Problem statement => Report all lines below with the word "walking".

Data section =>

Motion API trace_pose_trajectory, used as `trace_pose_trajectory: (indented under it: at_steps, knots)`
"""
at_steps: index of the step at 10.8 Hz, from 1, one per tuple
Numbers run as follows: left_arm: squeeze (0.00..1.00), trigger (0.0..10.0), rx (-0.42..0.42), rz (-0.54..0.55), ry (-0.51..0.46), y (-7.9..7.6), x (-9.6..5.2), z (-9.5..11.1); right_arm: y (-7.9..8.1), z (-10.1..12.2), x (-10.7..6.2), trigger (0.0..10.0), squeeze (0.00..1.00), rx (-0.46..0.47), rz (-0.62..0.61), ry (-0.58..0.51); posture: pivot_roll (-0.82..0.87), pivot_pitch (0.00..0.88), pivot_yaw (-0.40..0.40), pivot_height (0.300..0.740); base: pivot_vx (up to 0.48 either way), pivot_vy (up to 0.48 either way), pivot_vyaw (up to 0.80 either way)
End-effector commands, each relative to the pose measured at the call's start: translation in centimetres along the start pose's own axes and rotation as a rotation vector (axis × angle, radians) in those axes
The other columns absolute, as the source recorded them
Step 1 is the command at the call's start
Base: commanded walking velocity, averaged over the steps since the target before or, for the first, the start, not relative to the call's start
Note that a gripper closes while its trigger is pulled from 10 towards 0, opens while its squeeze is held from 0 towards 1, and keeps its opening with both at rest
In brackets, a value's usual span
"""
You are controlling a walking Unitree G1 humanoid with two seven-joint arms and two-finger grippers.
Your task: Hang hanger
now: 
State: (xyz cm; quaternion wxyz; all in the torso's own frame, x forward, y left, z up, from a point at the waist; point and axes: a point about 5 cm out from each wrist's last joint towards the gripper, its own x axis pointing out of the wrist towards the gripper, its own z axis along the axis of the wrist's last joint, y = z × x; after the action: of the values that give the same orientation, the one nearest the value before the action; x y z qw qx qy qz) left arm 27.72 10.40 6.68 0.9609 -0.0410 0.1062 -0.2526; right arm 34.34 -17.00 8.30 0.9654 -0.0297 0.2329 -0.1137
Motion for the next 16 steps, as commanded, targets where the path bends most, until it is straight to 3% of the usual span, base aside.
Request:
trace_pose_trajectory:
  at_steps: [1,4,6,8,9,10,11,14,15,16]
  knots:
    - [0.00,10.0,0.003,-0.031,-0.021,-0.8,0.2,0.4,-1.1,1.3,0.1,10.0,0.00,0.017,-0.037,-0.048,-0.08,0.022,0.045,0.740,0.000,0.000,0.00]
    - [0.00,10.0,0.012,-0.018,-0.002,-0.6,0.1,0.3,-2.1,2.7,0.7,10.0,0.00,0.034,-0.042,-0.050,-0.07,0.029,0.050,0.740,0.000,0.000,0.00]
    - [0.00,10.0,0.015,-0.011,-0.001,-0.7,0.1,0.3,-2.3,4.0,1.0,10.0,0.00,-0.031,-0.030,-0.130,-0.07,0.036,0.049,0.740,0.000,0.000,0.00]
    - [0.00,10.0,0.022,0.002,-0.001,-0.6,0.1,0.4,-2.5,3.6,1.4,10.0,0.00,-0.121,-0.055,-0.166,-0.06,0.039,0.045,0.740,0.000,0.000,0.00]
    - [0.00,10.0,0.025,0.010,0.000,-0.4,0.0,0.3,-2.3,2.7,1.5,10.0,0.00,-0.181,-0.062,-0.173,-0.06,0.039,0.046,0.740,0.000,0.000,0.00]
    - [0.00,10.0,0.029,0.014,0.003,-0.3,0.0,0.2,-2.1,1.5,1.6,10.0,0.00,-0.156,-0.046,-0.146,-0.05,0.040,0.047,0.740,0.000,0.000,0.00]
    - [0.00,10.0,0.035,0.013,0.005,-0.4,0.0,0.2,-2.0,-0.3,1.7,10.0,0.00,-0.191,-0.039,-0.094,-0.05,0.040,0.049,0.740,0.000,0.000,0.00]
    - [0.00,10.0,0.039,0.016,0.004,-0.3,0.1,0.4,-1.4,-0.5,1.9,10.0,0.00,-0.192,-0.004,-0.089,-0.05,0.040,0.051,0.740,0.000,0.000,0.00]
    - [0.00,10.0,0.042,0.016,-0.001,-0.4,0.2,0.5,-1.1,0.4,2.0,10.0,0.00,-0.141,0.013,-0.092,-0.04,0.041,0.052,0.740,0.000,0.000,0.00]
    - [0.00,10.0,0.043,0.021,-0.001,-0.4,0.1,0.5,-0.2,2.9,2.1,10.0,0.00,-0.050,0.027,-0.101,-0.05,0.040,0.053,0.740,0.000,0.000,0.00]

Exercise response =>
Base: commanded walking velocity, averaged over the steps since the target before or, for the first, the start, not relative to the call's start
You are controlling a walking Unitree G1 humanoid with two seven-joint arms and two-finger grippers.

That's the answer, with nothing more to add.